PROBLEM TO WORK ON: Return all lines of the records that contain the word "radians".

Stored data entries:
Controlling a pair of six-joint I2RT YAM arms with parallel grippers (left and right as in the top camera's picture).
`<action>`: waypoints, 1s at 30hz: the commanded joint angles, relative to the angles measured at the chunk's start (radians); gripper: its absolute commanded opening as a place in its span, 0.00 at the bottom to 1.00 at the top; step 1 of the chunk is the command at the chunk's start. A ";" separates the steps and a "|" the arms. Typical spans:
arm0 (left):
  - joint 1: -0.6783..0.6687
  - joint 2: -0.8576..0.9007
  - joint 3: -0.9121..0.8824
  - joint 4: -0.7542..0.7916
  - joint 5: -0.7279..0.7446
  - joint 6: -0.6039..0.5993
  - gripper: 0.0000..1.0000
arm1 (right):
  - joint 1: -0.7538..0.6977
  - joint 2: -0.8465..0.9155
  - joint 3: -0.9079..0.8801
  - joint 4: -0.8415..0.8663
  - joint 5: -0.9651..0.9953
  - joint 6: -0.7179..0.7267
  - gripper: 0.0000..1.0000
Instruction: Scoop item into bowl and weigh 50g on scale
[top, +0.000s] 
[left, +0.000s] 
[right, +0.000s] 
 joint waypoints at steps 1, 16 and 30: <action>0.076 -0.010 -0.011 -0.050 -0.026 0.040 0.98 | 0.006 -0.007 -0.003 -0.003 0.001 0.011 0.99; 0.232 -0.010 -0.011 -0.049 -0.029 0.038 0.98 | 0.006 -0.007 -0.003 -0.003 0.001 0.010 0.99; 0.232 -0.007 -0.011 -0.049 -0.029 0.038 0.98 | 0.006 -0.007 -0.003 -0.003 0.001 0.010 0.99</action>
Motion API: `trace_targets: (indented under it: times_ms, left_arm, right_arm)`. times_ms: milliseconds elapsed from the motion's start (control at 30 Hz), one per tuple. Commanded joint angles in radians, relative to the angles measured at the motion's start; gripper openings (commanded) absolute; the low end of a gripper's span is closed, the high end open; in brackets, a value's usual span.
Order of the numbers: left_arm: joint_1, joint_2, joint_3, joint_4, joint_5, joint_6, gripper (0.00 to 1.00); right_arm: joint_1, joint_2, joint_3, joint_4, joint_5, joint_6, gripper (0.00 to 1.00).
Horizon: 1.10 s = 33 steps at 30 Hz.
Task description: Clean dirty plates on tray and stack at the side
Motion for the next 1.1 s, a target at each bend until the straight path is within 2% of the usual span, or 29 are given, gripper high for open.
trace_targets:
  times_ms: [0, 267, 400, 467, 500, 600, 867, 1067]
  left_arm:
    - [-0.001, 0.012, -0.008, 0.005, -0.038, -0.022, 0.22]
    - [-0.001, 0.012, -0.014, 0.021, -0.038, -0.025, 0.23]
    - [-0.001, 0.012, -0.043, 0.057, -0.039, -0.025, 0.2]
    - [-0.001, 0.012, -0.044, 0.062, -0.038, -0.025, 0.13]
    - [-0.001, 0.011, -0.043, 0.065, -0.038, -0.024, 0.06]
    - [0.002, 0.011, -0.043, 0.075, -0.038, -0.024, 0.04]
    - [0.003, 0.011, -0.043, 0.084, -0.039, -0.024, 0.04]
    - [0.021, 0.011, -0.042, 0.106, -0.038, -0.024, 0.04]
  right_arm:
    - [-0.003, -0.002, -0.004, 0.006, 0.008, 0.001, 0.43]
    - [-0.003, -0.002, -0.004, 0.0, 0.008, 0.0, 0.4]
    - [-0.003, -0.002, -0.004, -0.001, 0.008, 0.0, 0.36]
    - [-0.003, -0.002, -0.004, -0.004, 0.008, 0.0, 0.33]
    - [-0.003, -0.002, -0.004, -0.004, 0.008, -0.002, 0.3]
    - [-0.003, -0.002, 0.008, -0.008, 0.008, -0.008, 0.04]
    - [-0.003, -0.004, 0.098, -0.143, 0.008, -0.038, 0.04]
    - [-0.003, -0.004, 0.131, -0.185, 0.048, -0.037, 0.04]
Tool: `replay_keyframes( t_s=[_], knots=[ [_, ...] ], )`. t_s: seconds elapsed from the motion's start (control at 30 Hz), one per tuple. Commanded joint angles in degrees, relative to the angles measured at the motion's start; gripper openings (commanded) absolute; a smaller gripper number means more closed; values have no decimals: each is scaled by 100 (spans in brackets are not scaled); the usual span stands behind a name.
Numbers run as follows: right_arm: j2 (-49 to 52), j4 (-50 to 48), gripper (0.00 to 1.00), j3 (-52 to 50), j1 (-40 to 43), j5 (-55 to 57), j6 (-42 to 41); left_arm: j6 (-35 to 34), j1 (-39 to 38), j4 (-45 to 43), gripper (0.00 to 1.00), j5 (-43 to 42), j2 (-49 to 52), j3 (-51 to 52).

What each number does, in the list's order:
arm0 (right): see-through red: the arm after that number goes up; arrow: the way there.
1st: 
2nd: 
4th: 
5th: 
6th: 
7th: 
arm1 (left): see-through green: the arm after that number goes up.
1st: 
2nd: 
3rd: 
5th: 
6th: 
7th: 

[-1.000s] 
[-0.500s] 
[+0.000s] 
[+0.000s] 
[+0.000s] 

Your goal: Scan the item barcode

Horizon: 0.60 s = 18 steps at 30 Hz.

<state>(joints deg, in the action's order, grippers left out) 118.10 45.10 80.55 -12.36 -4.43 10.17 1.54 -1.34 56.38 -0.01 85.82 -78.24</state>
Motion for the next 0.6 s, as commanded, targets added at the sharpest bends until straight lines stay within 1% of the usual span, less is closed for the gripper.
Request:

PROBLEM SOLUTION:
`<action>`: waypoints, 1s at 30hz: the commanded joint angles, relative to the angles measured at the chunk's start (radians); gripper: its absolute commanded opening as a place in its span, 0.00 at the bottom to 1.00 at the top; step 1 of the chunk is the command at the chunk's start. A ";" separates the steps and a "|" the arms. Typical spans:
Motion API: `trace_targets: (indented under it: times_ms, left_arm, right_arm)`. times_ms: milliseconds elapsed from the motion's start (control at 30 Hz), one per tuple. Commanded joint angles in radians, relative to the angles measured at the motion's start; gripper openings (commanded) absolute; the low end of a gripper's span is closed, the high end open; in brackets, a value's usual span.

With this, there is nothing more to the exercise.